__Provided records__:

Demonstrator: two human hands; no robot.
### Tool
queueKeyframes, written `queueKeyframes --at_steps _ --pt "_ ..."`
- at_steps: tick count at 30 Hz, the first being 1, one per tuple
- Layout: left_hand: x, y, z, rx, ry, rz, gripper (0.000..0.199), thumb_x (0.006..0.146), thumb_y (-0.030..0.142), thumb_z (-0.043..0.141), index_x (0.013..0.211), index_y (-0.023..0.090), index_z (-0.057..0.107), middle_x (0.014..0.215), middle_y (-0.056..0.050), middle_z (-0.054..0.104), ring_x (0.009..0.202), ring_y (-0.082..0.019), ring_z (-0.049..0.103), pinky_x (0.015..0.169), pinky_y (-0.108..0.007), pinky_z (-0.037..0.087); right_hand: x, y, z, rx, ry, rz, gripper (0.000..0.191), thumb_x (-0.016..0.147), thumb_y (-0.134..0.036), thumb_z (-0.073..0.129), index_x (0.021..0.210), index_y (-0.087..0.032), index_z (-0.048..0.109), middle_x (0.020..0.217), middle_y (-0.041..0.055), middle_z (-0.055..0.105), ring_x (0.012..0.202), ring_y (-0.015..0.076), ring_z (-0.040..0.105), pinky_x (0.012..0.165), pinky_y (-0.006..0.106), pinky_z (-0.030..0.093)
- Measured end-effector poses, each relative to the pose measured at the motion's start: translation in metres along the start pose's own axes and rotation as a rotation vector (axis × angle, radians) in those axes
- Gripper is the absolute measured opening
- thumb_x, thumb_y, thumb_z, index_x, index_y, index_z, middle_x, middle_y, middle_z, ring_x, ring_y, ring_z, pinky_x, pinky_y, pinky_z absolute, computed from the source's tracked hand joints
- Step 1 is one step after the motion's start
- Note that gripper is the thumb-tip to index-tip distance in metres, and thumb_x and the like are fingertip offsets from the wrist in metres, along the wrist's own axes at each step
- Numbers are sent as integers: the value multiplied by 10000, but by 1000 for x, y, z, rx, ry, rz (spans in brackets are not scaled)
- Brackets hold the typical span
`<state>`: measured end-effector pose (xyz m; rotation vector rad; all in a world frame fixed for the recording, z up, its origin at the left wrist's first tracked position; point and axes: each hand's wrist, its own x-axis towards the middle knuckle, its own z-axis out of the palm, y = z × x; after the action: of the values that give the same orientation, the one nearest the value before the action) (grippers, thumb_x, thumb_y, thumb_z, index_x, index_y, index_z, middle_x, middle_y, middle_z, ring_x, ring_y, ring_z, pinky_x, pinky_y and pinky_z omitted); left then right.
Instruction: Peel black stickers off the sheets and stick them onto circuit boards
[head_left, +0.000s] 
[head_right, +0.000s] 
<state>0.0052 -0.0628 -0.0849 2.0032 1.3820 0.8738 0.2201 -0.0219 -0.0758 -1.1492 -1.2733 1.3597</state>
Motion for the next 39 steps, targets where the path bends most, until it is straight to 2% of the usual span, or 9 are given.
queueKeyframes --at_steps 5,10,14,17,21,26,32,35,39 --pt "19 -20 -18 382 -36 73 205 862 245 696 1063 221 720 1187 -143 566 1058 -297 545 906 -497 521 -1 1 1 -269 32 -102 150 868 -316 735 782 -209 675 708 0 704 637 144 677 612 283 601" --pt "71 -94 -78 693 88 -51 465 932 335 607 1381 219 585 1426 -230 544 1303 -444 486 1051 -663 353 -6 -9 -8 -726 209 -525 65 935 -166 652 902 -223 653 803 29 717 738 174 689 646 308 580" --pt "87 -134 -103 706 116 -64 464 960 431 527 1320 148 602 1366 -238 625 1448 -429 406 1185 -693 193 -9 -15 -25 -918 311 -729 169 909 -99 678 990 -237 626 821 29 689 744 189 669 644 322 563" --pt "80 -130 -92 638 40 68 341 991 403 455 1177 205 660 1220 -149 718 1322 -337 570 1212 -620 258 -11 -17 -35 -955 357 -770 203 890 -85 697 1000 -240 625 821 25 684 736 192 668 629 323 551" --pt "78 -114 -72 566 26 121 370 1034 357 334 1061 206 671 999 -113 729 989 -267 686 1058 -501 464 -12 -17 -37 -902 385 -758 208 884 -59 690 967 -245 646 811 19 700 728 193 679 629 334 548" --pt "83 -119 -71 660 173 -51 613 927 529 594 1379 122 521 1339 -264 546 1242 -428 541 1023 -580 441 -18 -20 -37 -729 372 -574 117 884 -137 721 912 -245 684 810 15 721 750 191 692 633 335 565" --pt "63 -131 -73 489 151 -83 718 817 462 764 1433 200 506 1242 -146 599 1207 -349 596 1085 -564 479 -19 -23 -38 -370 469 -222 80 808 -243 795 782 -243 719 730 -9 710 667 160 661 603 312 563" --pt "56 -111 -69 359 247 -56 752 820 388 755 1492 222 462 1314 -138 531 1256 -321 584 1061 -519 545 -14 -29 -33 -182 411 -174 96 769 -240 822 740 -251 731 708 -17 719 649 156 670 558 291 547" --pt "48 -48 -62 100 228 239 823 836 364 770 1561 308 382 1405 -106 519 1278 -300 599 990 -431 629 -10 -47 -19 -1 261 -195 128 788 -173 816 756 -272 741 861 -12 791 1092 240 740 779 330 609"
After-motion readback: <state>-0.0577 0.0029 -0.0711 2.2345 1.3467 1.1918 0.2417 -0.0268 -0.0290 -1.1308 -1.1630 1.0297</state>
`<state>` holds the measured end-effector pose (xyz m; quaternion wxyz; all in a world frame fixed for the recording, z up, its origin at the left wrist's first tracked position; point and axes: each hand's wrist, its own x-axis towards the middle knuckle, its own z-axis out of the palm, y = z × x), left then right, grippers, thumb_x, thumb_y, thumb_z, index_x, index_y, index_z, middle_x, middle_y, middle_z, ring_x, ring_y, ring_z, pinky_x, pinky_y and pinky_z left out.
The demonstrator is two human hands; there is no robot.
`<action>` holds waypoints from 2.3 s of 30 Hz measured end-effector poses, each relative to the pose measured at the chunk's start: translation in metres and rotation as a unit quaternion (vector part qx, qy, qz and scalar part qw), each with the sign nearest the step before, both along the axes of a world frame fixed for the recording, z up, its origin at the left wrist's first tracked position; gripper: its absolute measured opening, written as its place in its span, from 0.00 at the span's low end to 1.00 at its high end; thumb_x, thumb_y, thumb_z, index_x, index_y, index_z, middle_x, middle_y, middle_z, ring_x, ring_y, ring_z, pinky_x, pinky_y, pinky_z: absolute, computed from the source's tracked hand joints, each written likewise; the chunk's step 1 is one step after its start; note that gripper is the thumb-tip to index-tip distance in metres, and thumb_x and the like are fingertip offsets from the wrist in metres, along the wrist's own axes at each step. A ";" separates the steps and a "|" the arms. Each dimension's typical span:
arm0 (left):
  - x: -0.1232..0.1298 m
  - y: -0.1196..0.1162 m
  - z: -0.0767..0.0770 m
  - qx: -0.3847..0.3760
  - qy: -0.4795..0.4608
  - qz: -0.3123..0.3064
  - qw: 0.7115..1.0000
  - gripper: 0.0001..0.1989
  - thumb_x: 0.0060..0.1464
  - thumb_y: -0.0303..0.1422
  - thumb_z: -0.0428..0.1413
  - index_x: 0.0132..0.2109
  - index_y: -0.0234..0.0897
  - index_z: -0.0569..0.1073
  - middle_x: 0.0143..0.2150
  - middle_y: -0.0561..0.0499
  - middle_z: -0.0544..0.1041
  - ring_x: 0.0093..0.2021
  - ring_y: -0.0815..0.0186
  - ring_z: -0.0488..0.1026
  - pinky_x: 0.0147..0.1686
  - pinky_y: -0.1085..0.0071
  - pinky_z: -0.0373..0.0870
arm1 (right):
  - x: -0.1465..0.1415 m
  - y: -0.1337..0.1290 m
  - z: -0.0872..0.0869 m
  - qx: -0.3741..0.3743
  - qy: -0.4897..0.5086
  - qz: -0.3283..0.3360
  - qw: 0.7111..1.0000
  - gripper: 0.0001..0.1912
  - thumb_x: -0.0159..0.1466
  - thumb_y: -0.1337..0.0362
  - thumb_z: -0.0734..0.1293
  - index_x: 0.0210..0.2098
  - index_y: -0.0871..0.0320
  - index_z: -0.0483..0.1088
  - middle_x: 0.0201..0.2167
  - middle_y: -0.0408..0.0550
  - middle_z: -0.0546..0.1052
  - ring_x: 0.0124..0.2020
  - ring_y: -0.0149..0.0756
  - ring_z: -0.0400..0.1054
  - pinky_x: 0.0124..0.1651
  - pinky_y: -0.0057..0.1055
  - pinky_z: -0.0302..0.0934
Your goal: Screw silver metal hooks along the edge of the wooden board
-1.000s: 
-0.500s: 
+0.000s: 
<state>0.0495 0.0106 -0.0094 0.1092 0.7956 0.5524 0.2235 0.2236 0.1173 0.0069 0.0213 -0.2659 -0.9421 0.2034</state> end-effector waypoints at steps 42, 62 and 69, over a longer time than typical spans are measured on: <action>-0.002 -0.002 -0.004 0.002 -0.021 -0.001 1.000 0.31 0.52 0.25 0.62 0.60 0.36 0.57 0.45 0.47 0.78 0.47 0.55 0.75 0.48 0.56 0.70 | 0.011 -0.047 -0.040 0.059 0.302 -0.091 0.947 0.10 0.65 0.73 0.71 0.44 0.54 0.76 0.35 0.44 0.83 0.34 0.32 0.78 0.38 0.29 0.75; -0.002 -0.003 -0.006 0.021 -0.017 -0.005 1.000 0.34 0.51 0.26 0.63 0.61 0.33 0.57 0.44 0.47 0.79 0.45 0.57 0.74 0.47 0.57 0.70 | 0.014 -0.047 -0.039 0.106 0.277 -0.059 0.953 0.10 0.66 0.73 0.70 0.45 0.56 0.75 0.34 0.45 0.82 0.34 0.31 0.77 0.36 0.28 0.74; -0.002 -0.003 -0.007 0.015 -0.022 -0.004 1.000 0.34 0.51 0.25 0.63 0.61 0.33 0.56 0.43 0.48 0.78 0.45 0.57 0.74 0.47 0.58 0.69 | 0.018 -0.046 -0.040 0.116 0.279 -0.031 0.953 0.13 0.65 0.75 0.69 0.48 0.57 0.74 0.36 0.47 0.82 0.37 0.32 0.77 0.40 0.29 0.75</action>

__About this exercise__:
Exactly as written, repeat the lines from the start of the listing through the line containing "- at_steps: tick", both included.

__Output below__:
Demonstrator: two human hands; no robot.
### Tool
queueKeyframes, written `queueKeyframes --at_steps _ --pt "_ ..."`
- at_steps: tick count at 30 Hz, the first being 1, one per tuple

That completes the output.